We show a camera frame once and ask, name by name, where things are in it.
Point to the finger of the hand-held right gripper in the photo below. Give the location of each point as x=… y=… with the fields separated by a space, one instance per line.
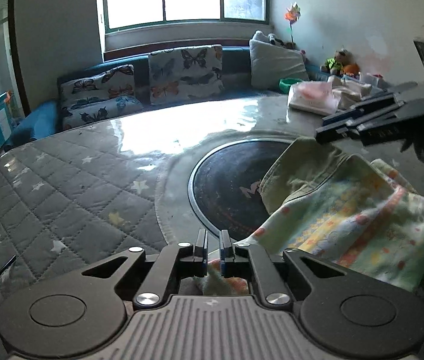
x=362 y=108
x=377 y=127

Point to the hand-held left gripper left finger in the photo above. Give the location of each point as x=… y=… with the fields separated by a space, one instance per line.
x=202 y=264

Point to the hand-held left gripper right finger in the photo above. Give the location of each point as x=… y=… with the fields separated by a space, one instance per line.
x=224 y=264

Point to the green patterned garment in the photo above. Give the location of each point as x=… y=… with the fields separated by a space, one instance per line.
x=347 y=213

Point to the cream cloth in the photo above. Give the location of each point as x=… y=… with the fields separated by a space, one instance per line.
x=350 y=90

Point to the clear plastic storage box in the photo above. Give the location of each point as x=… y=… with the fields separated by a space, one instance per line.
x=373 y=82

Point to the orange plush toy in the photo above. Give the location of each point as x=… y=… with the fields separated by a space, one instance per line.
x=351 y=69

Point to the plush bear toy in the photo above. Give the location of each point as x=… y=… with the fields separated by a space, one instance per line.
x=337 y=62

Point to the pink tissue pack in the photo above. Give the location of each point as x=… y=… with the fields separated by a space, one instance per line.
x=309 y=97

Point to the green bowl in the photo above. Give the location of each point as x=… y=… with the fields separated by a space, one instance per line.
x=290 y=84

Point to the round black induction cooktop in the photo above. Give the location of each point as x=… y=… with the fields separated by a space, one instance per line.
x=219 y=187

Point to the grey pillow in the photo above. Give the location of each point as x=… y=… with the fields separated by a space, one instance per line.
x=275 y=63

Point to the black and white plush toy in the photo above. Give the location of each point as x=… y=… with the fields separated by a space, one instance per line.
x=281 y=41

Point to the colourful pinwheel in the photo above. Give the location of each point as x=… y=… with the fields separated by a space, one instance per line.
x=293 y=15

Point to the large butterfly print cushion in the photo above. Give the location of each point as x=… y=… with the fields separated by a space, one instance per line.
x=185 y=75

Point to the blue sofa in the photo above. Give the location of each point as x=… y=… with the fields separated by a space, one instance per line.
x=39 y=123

---

Restate the material above word for word; pictures do not belong in the copy.

We show a camera frame once and ask, name by name, where things are in it.
Point to the finger of the hand-held right gripper in the photo below. Give the location of each point as x=… y=… with the fields separated by a space, one instance per line.
x=362 y=108
x=377 y=127

Point to the hand-held left gripper left finger in the photo above. Give the location of each point as x=… y=… with the fields separated by a space, one instance per line.
x=202 y=264

Point to the hand-held left gripper right finger in the photo above. Give the location of each point as x=… y=… with the fields separated by a space, one instance per line.
x=224 y=264

Point to the green patterned garment in the photo above. Give the location of each point as x=… y=… with the fields separated by a space, one instance per line.
x=347 y=213

Point to the cream cloth in the photo above. Give the location of each point as x=… y=… with the fields separated by a space, one instance per line.
x=350 y=90

Point to the clear plastic storage box in the photo above. Give the location of each point as x=… y=… with the fields separated by a space, one instance per line.
x=373 y=82

Point to the orange plush toy in the photo above. Give the location of each point as x=… y=… with the fields separated by a space, one instance per line.
x=351 y=69

Point to the plush bear toy in the photo above. Give the location of each point as x=… y=… with the fields separated by a space, one instance per line.
x=337 y=62

Point to the pink tissue pack in the photo above. Give the location of each point as x=… y=… with the fields separated by a space, one instance per line.
x=309 y=97

Point to the green bowl in the photo above. Give the location of each point as x=… y=… with the fields separated by a space, one instance per line.
x=290 y=84

Point to the round black induction cooktop in the photo above. Give the location of each point as x=… y=… with the fields separated by a space, one instance per line.
x=219 y=187

Point to the grey pillow in the photo above. Give the location of each point as x=… y=… with the fields separated by a space, one instance per line.
x=275 y=63

Point to the black and white plush toy in the photo above. Give the location of each point as x=… y=… with the fields separated by a space, one instance per line.
x=281 y=41

Point to the colourful pinwheel in the photo above. Give the location of each point as x=… y=… with the fields separated by a space, one instance per line.
x=293 y=15

Point to the large butterfly print cushion in the photo above. Give the location of each point as x=… y=… with the fields separated by a space, one instance per line.
x=185 y=75

Point to the blue sofa in the photo above. Give the location of each point as x=… y=… with the fields separated by a space, one instance per line.
x=39 y=123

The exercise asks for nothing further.